On this same hunt, she wanted to walk in with us when another dog pointed. She would back until we got there but then she thought she could go in. I put an e-collar around her flanks for the first time, ever. The next time a dog pointed I stayed behind. When Jim and Vince walked in she took a couple of steps and I pushed the button on the e-collar and she stopped. Before the birds flushed she took another step and I hit the e-collar again. That was it, she never failed to honor after that. I stayed behind on the next point but she never moved after she honored.
In January Vince and I went to south Texas, quail hunting. She did really well for 3 days. She wasn’t quite a year old and she was pointing as many birds as any of the dogs were and more than some. Vince was about as proud of her as I was. He really liked her.
There were a lot of quail on the big ranch that we were hunting but the next day we went to a friend of Paul Haass that had more quail than any place I’ve ever been. Ben Vaughn had about 10 coveys of quail on a 40 acre place. When we got there Ben was hunting with his dogs. Paul and Vince told Ben about Dolly.
Ben called his dogs in and said to get her out. I turned her loose and there was so much scent on that place that she ran through a covey and before they could light she would get another up. She moved 4 coveys and never made a point. Finally, she came by me and I grabbed her and put her in the truck. That taught me to never brag on your dog.

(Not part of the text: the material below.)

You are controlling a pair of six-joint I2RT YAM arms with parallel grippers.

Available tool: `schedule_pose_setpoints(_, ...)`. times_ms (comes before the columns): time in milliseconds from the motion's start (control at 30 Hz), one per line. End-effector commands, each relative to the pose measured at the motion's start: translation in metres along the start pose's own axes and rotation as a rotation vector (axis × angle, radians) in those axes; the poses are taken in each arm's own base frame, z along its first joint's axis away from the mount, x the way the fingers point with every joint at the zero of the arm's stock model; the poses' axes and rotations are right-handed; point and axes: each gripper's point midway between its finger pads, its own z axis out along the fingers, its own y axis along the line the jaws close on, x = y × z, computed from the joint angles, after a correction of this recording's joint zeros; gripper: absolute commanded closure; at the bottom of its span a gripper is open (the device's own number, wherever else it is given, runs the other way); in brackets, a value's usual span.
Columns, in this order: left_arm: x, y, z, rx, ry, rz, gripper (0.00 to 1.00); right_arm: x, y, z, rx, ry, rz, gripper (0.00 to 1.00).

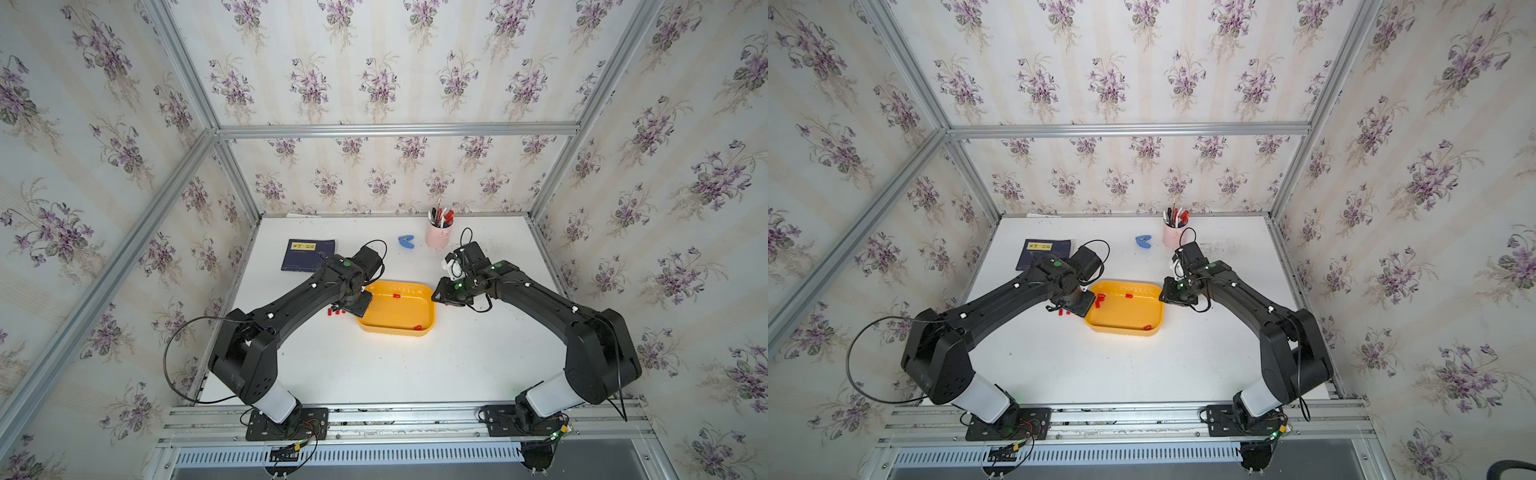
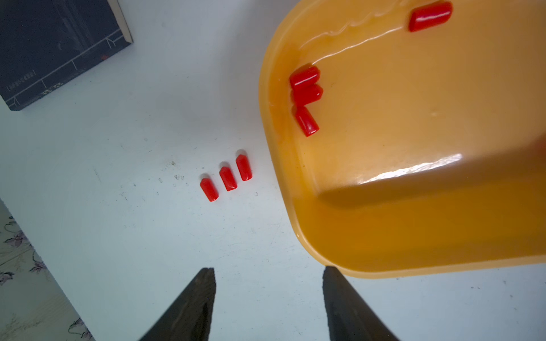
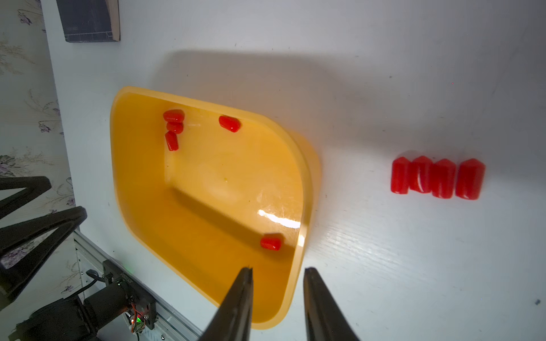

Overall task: Take the screw protection sleeves out of the storage box
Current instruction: Adjust the storage box at the center of the board.

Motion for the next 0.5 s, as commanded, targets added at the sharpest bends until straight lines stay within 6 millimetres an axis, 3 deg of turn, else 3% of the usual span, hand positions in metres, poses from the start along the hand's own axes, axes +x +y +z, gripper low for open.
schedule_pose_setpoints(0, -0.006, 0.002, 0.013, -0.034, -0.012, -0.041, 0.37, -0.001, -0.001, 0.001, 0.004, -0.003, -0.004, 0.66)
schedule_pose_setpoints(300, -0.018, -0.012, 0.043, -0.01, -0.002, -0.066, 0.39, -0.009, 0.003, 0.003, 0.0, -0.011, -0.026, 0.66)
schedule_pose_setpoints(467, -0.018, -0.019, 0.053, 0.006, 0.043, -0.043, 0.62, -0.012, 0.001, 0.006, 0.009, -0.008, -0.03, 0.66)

A few years ago I got the opportunity to guide at Bird Fever in Richmond Missouri. I used her and Lucky most of the time. Sometimes Dolly and Tur Bo. On one Continental hunt we were cleaning up afterwards. I had several hunters and there were a lot of birds in our area.
We had a strong wind out of the north east but her and Lucky were finding a lot of birds that had been missed that morning. We got to the edge of the farm where a lot of blackberry vines, plum thickets and brush of all kinds joined a hedge row. Dolly went on point with the strong wind hitting her right in the butt. I got the hunters around and went in to flush her bird. Nothing flushed but she was still on point.
I tried to get her to move but she wouldn’t. I tapped her head and she moved about 10 yards and went back on point. The wind was still behind her. I went back in front of her and nothing flushed. I tapped her head and she moved up again.
She went back on point. There was no room to get hunters in there so I tried to flush something back to them. Nothing. I tapped her head and she ran to the fence and picked up a dead chukar. How she smelled it that far away, against the wind is beyond me. But she did.
I had a few litters of puppies from her and Lucky. Once I took her to Georgia and bred her to Shadow Oak Bo. From Bo she only had 4 pups. I kept one male, Tur Bo.
Dolly was also Luke’s mother out of Windypoint’s Lucky Dog. That makes her Sally’s grandmother and Mann and Babe’s great grandmother. Some good blood runs in all of my dogs.
I carried her to my truck and we went to Independence Animal Hospital. When they called me I carried her into the examining room. Dr. Wingert took a look and said I did the right thing. She was in pain and at her age she wasn’t going to get any better. I rubbed her head as she went into her final sleep.
Even when you know it’s the right thing, it’s really hard. I wish dogs lived longer. I’m going to miss her.